いったいなにをしゃべれば、だれを売ることになり、オレは裏切者になるのか? そもそもオレは、やつらにどれだけの恩があるというのか……。
――いうほどか?
イヤ、いうほど世話になったか?
すくなくとも命とか、社会的立場とか、引きかえるほどのさ?
ポリスあいてに、おおげさすぎじゃねぇの?
まあ、だれも傷つきゃしないって。たいしたことないって。さっさと、お子さまのたちば利用して、ゲロッちまえよ(笑)。
――おい! 後で後悔してもしらんぜ。ずっと引きずるぜ。
それともなにか? 良心の呵責とやらで言えないのか、責任回避の保身で言わないのか? はぁ~、プライドぉ? (笑)
けっきょくのとこ、どっちが大事なんだ? 内と外、未来と今、後悔と矜持、どっちの方が比重がでかいんだ?

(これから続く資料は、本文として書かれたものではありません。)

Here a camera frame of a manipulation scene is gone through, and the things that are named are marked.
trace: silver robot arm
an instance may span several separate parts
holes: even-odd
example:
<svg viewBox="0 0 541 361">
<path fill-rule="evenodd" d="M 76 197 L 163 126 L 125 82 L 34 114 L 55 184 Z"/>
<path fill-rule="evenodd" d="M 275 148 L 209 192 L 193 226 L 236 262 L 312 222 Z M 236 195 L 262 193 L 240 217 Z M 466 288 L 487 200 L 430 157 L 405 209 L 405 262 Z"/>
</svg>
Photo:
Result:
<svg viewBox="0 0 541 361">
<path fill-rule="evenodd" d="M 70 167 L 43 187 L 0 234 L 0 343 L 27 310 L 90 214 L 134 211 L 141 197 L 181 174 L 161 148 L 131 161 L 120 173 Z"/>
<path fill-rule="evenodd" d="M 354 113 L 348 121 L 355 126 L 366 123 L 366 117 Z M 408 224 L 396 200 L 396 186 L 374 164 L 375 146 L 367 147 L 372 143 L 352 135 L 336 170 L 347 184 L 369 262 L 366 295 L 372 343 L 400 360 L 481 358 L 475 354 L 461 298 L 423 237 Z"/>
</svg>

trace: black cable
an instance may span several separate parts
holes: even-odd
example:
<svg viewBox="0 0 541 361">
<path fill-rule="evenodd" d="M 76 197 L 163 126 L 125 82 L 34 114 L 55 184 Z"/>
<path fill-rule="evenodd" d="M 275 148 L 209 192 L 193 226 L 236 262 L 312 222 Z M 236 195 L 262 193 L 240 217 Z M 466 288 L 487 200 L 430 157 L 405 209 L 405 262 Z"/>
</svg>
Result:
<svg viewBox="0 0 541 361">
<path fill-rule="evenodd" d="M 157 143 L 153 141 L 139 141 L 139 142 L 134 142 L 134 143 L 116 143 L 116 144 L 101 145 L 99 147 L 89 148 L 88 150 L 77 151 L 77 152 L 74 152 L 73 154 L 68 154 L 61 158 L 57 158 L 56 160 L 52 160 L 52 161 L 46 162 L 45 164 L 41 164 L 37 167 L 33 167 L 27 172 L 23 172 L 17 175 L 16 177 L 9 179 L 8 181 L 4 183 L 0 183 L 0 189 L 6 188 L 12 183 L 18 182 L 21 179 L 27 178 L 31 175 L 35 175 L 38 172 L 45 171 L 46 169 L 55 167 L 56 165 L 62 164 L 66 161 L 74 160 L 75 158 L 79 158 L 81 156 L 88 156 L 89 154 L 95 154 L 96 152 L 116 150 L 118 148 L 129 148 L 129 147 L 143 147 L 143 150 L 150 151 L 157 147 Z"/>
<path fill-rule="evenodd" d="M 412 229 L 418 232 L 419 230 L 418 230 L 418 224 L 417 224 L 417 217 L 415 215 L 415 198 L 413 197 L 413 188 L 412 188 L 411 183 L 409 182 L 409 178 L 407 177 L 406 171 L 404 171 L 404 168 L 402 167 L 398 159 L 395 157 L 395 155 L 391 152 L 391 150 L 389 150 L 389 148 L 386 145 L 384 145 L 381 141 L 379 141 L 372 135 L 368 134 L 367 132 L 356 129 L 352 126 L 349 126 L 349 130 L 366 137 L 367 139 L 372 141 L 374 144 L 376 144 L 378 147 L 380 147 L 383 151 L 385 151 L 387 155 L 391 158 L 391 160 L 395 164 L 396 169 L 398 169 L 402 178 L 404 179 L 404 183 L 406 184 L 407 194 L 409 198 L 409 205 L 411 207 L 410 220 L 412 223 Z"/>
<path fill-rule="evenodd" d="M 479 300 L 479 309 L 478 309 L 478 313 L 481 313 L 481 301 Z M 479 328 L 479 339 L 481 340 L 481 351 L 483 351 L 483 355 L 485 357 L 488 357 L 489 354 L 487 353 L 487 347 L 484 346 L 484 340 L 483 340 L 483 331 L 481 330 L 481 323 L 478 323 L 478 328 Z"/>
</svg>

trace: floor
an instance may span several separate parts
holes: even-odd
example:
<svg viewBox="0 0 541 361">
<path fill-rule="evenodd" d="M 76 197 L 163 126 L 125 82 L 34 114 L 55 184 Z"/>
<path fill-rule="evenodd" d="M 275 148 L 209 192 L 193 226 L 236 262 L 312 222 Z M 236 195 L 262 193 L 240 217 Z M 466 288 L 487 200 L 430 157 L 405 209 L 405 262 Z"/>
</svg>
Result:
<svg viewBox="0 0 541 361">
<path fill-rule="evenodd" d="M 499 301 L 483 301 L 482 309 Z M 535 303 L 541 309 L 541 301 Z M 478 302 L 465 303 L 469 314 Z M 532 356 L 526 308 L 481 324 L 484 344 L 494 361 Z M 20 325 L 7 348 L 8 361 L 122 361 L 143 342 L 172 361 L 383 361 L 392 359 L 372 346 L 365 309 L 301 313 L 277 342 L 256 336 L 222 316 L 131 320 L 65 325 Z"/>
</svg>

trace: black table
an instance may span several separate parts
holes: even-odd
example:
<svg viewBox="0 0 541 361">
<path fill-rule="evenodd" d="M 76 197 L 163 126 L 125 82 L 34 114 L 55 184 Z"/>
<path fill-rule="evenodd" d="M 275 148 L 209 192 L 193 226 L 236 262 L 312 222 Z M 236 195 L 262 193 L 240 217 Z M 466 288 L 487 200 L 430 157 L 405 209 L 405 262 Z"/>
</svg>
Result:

(じっさいはそれらはランダムで相前後し、入り混じりあっていましたが……)
とかさ、わざとコトバあそびして、時間かせぎしてるだろ? 袋小路にこもって、やりすごそうとしてるだろ?
見え見えなんだよなぁ(笑)。もう、バレバレ。
――ていう、これも逃避っていう逃避……
ぬかるみに、スタックしてしまいました。ひさしぶりの彼らしい沈黙です。
「――これほしいの?」
とつぜん言い出すソル。
「?!」
となる、おねえさんと、おじいさん。
「ほしけりゃ、あげるよ」
サイズのあっていない、ゆるい指環をはずすと、手のひらにのっけ差し出しました。
「ハイ。」
おねえさんは面食らってアタフタしながら、いそいで持参した黒い小箱をとりだしました。指環がピッタリ入る穴にはめこむと、パコンとフタを閉じ、またカバンをガサゴソやって、あわただしくしまいました。
すかさず、おじいさんが前席に合図すると、
「ただいま、回収しました」
ボソッと、前の人がひとり言のように言いました。
どうせカンオンがモニターしているので、報告にはおよびませんが、ブルの言いぶんを借りるなら、手つづきでした。懐古厨(老害)のための安心と、関係当事者の身分保障のための。
車はマイカーのしめ出された街の中心部を、スイートな権力とともに、スイスイはかどりました。あっという間に、くだんの病院についてしまいました。